Black National Convention Follows 2 Parties'

Livestreamed event Friday will take up policy proposals including reparations
By Newser Editors and Wire Services
Posted Aug 27, 2020 6:30 PM CDT
Black National Convention Follows 2 Parties'
A protester waves a city of Chicago flag emblazoned with the Black Lives Matter acronym in June in Batavia, Ill.   (AP Photo/Nam Y. Huh, File)

Black Lives Matter activists are holding their first Black National Convention on Friday, a virtual event that will adopt a political agenda calling for slavery reparations, universal basic income, environmental justice, and legislation that entirely re-imagines criminal justice reform. The gathering follows Democratic and Republican party conventions that laid out starkly different visions for America. And it comes on the same day as a commemoration of the 1963 March on Washington, where the families of a growing list of police and vigilante violence victims will appear with civil rights leaders. The livestream broadcast will include policy proposals on such issues as voter suppression, reproductive rights, inequality in public education, housing insecurity, and inter-communal violence, according to its agenda, the AP reports.

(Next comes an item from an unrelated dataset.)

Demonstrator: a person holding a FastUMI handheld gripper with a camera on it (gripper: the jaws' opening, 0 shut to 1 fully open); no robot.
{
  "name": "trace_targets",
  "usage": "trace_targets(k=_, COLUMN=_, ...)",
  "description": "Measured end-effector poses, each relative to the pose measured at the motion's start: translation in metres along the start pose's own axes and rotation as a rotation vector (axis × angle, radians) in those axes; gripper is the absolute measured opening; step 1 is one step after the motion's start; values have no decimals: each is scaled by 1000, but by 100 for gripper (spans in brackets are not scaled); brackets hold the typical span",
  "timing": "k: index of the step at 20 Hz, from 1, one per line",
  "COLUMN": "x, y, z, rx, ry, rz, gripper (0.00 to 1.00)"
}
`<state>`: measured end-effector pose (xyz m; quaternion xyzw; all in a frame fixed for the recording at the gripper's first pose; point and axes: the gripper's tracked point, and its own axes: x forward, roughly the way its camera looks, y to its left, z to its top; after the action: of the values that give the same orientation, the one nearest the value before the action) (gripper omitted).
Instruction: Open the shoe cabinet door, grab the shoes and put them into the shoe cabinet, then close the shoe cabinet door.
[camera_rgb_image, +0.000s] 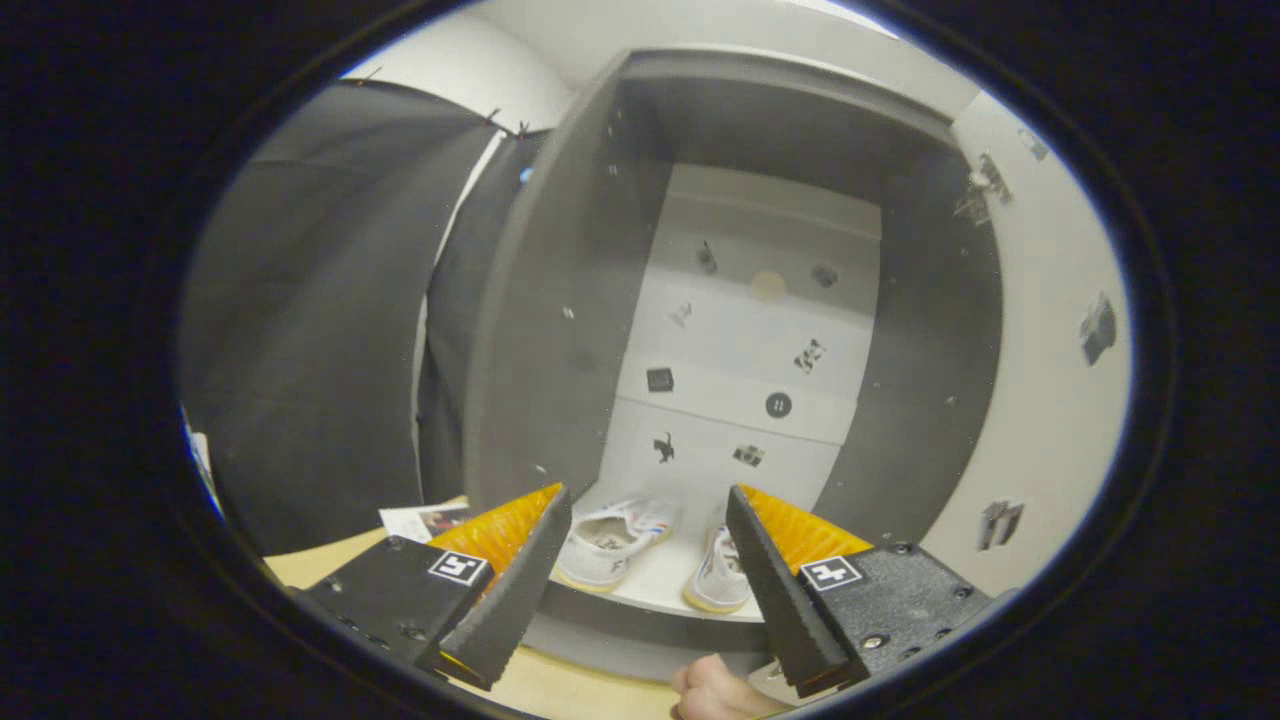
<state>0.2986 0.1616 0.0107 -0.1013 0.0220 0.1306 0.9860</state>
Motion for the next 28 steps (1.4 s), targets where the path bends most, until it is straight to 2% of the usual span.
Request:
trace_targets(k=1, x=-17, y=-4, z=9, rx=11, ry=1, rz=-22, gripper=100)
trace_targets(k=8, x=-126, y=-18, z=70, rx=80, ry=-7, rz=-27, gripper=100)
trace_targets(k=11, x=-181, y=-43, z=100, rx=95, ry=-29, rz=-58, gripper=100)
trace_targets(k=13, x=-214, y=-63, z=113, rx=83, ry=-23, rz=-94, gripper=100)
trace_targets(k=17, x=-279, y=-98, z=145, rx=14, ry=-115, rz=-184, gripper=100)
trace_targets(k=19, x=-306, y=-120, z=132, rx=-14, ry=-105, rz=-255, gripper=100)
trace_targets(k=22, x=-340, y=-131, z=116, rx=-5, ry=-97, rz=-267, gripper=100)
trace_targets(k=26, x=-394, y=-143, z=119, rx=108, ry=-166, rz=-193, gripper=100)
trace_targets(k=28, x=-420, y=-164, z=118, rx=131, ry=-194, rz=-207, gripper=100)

"These are absolutely public policies that the Democratic Party, state and local officials, or anyone who is looking to serve Black people can take up now," said Jessica Byrd, who leads the Electoral Justice Project of the Movement for Black Lives, a coalition of more than 150 groups organizing the event. In 2016, the coalition released its "Vision for Black Lives" policy platform, which included early proposals for defunding police. The new agenda revamps much of that original platform with specific proposals that could lead to an eventual abolition of the criminal justice system as it exists today. The nearly four-hour event, livestreaming on the website BlackNovember.org, will features speakers including Patrisse Cullors of the Black Lives Matter Global Network; Tarana Burke, founder of the #MeToo movement; Raquel Willis, a writer and transgender rights activist; and Eddie Glaude, of the Center for African American Studies at Princeton University.